Task objective.
Leave the pictures out. Transcribe exactly every line from the start of the records through the one containing "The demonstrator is".

[Extracted data entries]

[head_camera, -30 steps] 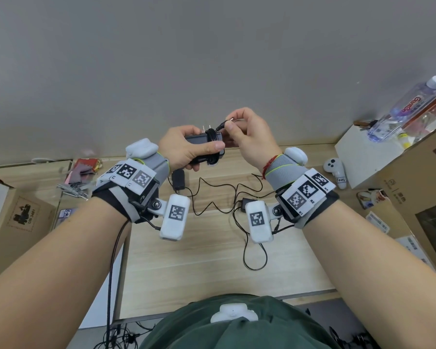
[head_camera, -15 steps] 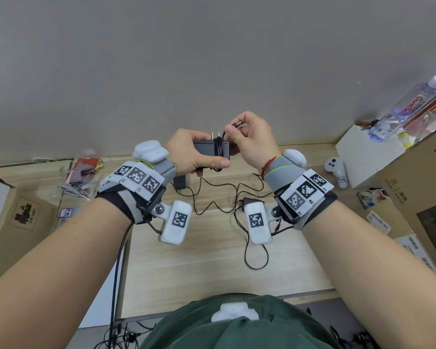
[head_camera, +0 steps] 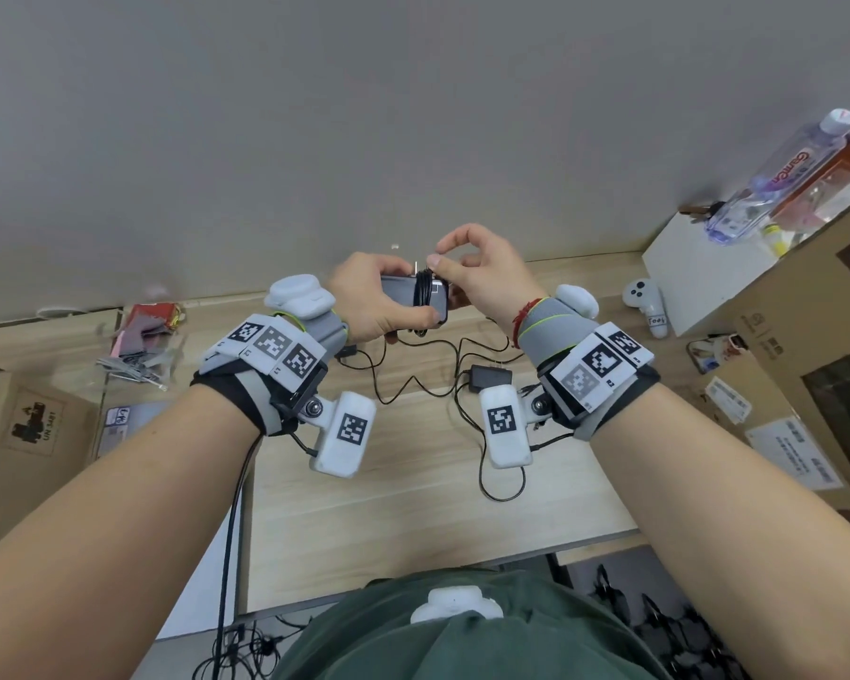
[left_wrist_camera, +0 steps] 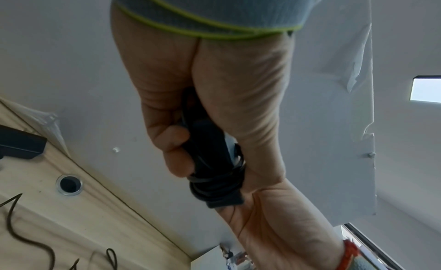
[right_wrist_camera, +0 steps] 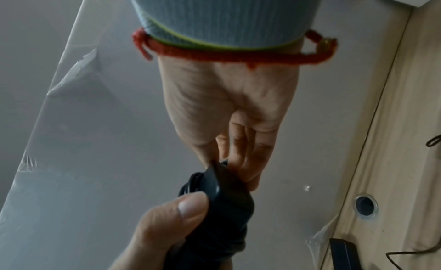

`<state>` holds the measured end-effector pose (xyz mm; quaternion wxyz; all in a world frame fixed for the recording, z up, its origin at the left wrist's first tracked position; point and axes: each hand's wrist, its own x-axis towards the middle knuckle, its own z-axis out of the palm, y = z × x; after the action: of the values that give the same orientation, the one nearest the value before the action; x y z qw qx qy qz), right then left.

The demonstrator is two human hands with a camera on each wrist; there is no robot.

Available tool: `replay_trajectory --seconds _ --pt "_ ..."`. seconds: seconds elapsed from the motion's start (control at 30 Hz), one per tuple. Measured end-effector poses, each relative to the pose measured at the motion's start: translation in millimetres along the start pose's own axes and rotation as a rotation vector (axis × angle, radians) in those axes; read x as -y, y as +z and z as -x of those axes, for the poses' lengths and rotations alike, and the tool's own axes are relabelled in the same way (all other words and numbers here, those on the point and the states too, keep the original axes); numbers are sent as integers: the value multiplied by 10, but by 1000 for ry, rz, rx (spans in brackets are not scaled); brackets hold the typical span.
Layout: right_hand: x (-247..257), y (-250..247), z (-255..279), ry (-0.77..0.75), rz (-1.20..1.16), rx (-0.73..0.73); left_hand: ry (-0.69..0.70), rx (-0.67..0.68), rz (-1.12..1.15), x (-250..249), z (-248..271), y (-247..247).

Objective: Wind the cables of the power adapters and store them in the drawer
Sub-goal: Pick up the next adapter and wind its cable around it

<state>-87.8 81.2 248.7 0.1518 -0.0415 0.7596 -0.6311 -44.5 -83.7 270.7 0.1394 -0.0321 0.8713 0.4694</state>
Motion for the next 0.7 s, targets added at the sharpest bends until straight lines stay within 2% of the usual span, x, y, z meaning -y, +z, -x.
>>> replay_trajectory --seconds 0.3,0.47,0.6,0.7 --pt "-300 85 235 127 -73 -8 60 62 11 203 -32 128" --pt "-534 43 500 234 -185 24 101 151 1 359 -144 378" --pt "-689 -70 776 256 -214 -1 118 246 29 454 -109 688" --pt "-762 -181 950 280 -228 24 169 266 47 478 -16 871"
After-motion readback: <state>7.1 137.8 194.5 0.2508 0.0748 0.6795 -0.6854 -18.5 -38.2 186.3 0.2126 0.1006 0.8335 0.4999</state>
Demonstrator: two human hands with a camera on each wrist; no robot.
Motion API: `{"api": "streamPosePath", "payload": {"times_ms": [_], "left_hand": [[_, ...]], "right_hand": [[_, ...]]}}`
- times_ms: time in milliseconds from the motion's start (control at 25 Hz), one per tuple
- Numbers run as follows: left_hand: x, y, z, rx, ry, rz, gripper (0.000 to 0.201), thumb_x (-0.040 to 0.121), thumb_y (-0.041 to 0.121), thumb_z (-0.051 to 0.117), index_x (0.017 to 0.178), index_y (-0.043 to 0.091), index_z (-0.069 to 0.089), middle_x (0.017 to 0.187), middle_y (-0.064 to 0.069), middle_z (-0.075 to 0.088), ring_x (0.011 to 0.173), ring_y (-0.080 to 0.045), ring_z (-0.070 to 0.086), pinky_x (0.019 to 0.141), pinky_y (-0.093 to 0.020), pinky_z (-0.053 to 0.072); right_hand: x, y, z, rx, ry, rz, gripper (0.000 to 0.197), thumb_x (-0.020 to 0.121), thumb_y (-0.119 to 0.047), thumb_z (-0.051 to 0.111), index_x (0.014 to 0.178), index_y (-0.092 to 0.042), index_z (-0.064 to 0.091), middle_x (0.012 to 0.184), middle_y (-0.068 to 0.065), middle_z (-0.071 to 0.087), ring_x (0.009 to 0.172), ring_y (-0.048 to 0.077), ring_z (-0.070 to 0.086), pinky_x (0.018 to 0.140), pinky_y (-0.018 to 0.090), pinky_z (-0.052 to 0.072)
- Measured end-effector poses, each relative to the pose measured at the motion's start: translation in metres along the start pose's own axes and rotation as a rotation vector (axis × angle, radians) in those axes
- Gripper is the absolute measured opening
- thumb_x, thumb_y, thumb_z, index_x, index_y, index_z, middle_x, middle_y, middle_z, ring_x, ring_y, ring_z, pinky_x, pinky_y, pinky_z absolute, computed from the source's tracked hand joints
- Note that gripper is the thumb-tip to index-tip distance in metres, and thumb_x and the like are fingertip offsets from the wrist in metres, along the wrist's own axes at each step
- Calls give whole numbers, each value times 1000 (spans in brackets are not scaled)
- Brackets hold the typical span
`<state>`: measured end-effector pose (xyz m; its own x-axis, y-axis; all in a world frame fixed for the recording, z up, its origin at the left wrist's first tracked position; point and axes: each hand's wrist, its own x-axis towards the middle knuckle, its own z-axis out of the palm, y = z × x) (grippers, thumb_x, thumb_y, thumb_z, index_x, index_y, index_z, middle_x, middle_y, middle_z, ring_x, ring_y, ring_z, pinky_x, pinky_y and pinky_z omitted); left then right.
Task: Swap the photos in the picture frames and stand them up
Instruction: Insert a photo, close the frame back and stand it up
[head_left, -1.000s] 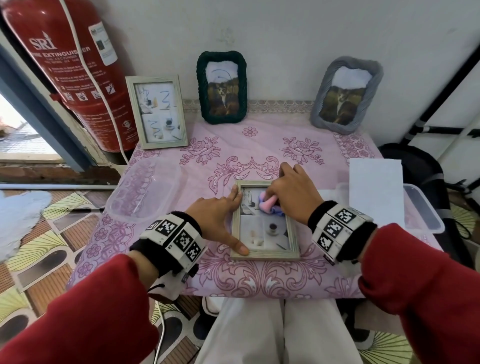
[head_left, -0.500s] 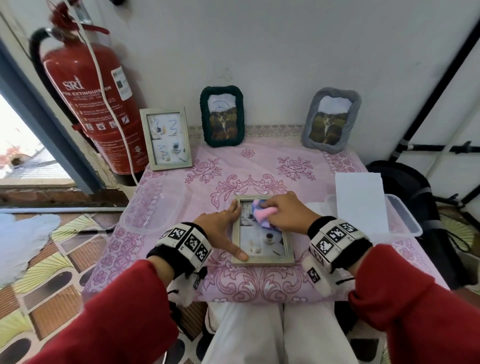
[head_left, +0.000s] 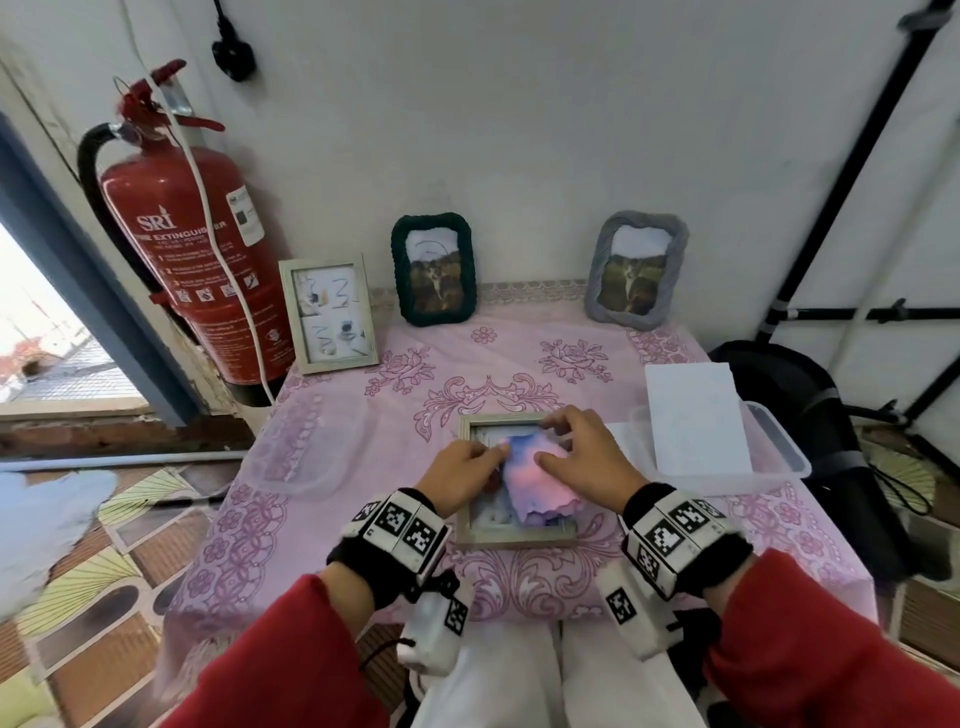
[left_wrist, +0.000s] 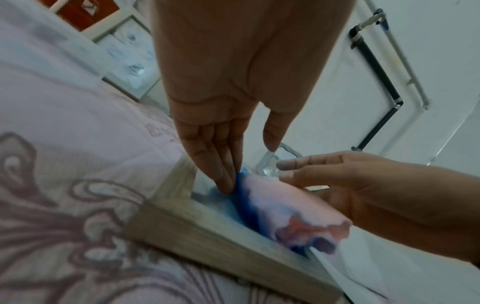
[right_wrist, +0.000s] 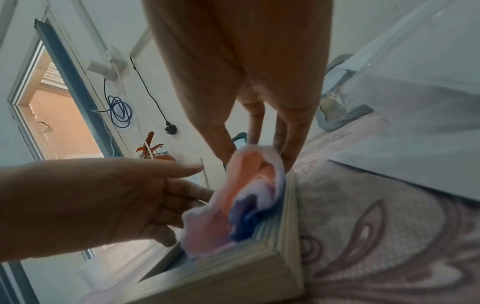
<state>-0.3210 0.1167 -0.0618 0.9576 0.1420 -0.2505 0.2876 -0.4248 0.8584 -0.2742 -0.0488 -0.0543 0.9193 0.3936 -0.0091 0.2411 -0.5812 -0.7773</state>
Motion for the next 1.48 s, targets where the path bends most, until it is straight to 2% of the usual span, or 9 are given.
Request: {"api": "streamPosePath", "payload": {"times_ms": [80, 240, 480, 640, 840, 960, 1200, 1360, 1480], "left_hand": [[-1, -3, 10, -64, -11, -21, 23, 91, 25, 58, 100, 4, 56, 81, -13, 62, 73, -25, 59, 74, -38, 52], [-3, -9, 18, -138, 66, 43, 33, 84, 11, 65, 108, 15, 42, 69, 0, 53, 62, -21, 54, 65, -34, 50], [-13, -3, 16, -397, 57, 196, 44, 84, -13, 50, 117, 13, 38, 75, -3, 52, 48, 0, 56, 49, -17, 49], [-19, -4, 10, -407, 1, 254, 47, 83, -14, 50, 117, 16, 40, 86, -4, 48, 58, -5, 56, 55, -19, 50], [-22, -7, 15, -478, 52, 267, 35, 84, -2, 59, 112, 17, 48, 99, -3, 52, 82, -12, 54, 68, -17, 46], [-19, -8, 16, -645, 80, 254, 19, 90, 7, 56, 108, 10, 51, 110, -13, 59, 94, -18, 58, 74, -20, 50], [-21, -13, 5, -460, 205, 331, 27, 87, 1, 60, 114, 4, 55, 119, -9, 60, 111, -21, 56, 93, -36, 47], [-23, -19, -30, -312, 279, 379, 31, 88, 0, 57, 117, 9, 57, 117, 8, 59, 112, -4, 53, 101, -33, 42], [-25, -25, -71, -257, 326, 399, 38, 86, 0, 59, 123, 9, 54, 123, 10, 56, 113, 4, 50, 101, -24, 42]], "right_hand": [[-2, 4, 1, 18, 37, 80, 43, 82, -15, 66, 119, -8, 47, 110, 14, 51, 96, 23, 53, 78, 25, 41], [-4, 9, 1, 117, 8, 121, 48, 81, -17, 68, 122, -11, 42, 81, -1, 55, 76, 14, 54, 58, 18, 38], [-7, 4, 0, 517, -34, 35, 61, 79, 11, 55, 127, -26, 48, 80, 3, 53, 74, 17, 54, 62, 22, 47], [-1, -1, 3, 651, 113, 51, 29, 88, -11, 62, 116, -15, 56, 80, 12, 55, 78, 21, 55, 69, 31, 47], [11, -10, 7, 847, 156, 110, 35, 87, 1, 59, 120, -9, 52, 80, 8, 52, 82, 20, 54, 76, 29, 48], [11, -13, 8, 957, 112, 128, 27, 88, 4, 54, 115, 0, 56, 81, 8, 55, 77, 17, 57, 68, 19, 54], [14, -11, 7, 775, 106, 120, 16, 91, -4, 54, 104, -10, 61, 83, 7, 61, 69, 14, 57, 59, 21, 49], [17, 5, 10, 563, 135, 179, 20, 91, -5, 51, 108, -10, 61, 79, 5, 56, 68, 16, 51, 59, 25, 45], [16, 24, 10, 326, 103, 219, 33, 86, -5, 54, 119, -9, 54, 97, 12, 58, 83, 24, 55, 69, 29, 43]]}}
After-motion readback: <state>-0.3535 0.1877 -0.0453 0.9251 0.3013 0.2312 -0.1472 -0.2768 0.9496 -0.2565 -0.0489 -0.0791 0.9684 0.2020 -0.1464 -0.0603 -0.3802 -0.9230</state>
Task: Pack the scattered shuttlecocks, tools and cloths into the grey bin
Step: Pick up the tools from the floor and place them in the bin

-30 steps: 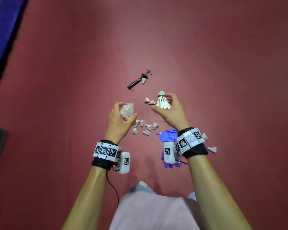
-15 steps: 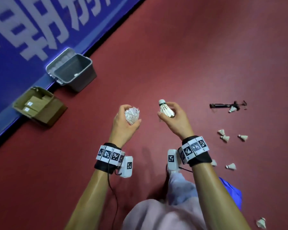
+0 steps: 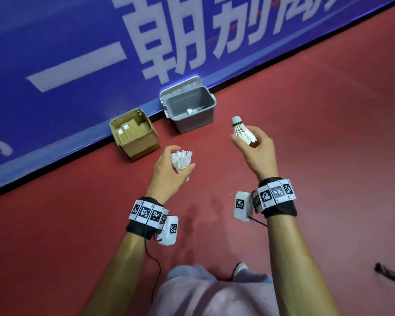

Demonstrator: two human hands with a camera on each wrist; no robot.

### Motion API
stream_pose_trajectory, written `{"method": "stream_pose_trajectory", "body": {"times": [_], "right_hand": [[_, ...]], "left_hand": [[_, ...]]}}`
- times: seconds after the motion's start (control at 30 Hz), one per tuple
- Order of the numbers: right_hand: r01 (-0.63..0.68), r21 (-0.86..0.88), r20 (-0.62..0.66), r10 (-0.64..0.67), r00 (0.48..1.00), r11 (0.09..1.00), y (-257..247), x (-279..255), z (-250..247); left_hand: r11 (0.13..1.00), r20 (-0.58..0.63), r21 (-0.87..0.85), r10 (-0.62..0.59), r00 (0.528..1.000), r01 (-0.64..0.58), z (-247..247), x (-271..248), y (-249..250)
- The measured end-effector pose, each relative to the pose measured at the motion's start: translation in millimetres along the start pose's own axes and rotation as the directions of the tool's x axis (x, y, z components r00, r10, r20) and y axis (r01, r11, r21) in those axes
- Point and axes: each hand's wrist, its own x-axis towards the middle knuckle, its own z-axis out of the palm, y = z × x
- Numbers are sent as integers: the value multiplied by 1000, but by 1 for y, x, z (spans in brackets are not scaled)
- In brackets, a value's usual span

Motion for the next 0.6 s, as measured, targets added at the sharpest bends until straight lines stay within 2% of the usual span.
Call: {"method": "stream_pose_trajectory", "body": {"times": [0.3, 0.47, 0.6], "right_hand": [[5, 60, 143, -13, 990, 998, 4, 160, 119], [0, 28, 146, -4, 989, 1000, 9, 267, 192], [-46, -27, 86, 48, 995, 999, -1, 353, 229]], "left_hand": [[992, -117, 15, -122, 986, 124, -27, 135, -54], [989, -137, 3, -145, 980, 147, -44, 261, -92], [990, -74, 0, -143, 987, 144, -57, 370, -108]]}}
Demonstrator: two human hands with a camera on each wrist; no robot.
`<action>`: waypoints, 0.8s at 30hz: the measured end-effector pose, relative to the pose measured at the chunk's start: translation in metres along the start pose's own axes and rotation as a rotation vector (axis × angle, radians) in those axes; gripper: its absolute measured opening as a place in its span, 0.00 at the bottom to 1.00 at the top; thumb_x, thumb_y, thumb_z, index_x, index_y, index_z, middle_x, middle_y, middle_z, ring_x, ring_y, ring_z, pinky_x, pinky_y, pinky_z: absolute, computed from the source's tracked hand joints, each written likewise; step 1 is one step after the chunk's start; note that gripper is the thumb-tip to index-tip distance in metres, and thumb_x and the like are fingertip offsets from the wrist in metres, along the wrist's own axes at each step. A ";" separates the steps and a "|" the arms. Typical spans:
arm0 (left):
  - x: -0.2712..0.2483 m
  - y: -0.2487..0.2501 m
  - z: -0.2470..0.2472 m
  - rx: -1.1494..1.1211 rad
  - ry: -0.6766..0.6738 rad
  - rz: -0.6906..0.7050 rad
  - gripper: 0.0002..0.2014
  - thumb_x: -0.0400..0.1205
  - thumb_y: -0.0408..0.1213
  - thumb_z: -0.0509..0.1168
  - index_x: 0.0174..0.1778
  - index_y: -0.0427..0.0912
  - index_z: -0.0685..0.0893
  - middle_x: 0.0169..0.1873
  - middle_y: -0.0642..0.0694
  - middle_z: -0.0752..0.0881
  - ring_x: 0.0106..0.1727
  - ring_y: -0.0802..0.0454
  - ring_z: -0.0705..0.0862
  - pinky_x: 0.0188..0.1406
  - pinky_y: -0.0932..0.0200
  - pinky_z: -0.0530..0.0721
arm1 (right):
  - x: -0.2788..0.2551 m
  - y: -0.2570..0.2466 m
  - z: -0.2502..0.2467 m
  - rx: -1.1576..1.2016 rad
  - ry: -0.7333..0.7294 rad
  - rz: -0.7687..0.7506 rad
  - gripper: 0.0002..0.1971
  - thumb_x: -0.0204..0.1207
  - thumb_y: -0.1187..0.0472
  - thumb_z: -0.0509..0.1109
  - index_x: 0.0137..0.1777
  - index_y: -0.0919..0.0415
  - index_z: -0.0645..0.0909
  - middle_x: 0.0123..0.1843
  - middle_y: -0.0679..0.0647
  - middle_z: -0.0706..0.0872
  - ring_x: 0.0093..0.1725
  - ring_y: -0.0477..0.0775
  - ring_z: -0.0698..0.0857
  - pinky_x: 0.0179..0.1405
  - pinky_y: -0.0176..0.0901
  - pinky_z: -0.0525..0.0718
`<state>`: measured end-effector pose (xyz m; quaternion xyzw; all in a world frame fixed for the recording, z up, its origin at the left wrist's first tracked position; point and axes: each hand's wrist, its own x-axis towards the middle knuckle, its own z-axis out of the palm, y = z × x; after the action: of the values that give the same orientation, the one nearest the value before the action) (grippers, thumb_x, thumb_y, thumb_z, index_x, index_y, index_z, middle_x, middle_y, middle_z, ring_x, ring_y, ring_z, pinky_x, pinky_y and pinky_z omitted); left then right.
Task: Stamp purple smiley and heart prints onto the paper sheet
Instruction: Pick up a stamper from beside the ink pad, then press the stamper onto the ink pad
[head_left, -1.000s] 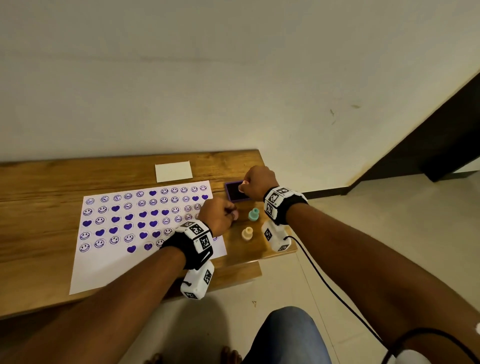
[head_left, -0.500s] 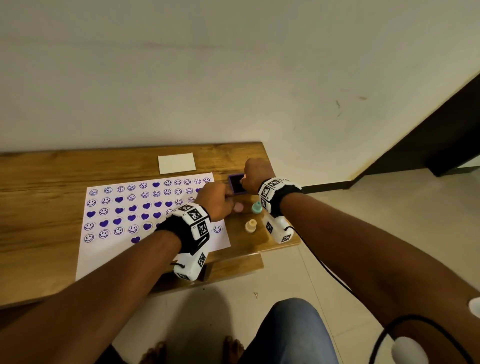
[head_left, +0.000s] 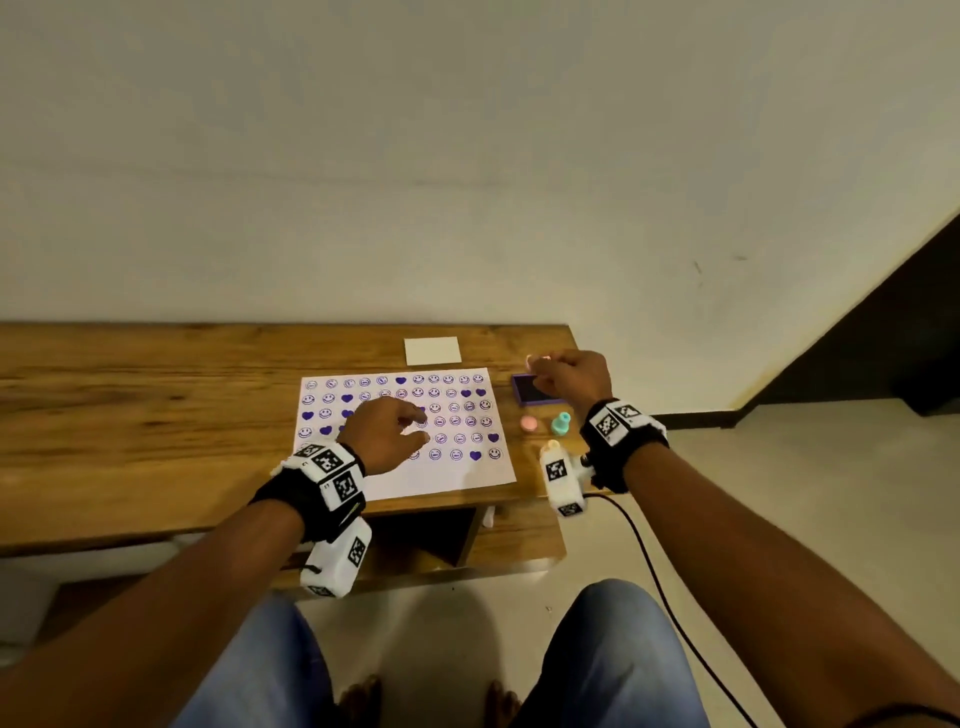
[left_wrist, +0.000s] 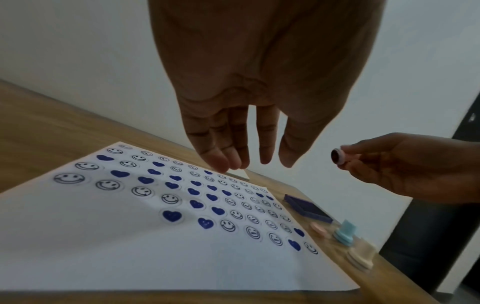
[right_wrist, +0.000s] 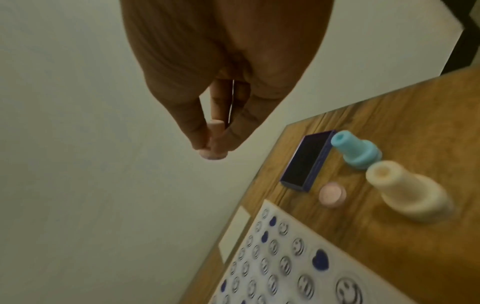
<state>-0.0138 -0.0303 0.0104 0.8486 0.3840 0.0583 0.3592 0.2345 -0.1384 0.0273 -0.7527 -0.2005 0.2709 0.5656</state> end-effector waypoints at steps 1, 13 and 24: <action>-0.006 0.000 -0.003 -0.015 0.006 0.000 0.16 0.79 0.43 0.71 0.61 0.46 0.86 0.61 0.47 0.86 0.56 0.52 0.83 0.57 0.58 0.79 | -0.014 -0.005 0.002 0.068 -0.032 0.005 0.08 0.70 0.68 0.80 0.40 0.73 0.86 0.40 0.60 0.90 0.42 0.56 0.90 0.47 0.47 0.92; -0.084 -0.002 0.003 -0.232 0.135 -0.017 0.14 0.78 0.41 0.72 0.60 0.46 0.87 0.59 0.50 0.86 0.60 0.51 0.84 0.57 0.60 0.79 | -0.157 -0.005 0.018 1.020 -0.430 0.304 0.11 0.72 0.73 0.70 0.54 0.71 0.85 0.47 0.64 0.91 0.42 0.55 0.92 0.41 0.39 0.92; -0.081 -0.049 0.018 -0.174 0.325 -0.050 0.14 0.76 0.39 0.73 0.58 0.46 0.88 0.61 0.46 0.84 0.66 0.48 0.80 0.68 0.53 0.75 | -0.150 0.021 0.048 1.020 -0.371 0.345 0.09 0.66 0.74 0.67 0.38 0.66 0.89 0.43 0.62 0.89 0.40 0.55 0.89 0.36 0.38 0.90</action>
<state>-0.0938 -0.0748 -0.0201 0.7839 0.4516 0.2186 0.3657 0.0882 -0.2002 0.0243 -0.3461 -0.0144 0.5495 0.7603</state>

Exercise solution.
[head_camera, -30 steps] 
[head_camera, -15 steps] 
[head_camera, +0 steps] 
[left_wrist_camera, +0 steps] 
[right_wrist_camera, +0 steps] 

`<state>` holds the measured end-effector pose (xyz mm; quaternion wxyz; all in a world frame fixed for the recording, z up, its origin at the left wrist's first tracked position; point and axes: each hand's wrist, its own x-axis towards the middle knuckle, its own z-axis out of the palm, y = z × x; after the action: of the values that give the same orientation, the one nearest the value before the action; x y z qw qx qy qz), right then left.

The demonstrator is two human hands with a camera on each wrist; there is no robot.

Nothing else is needed for this exercise.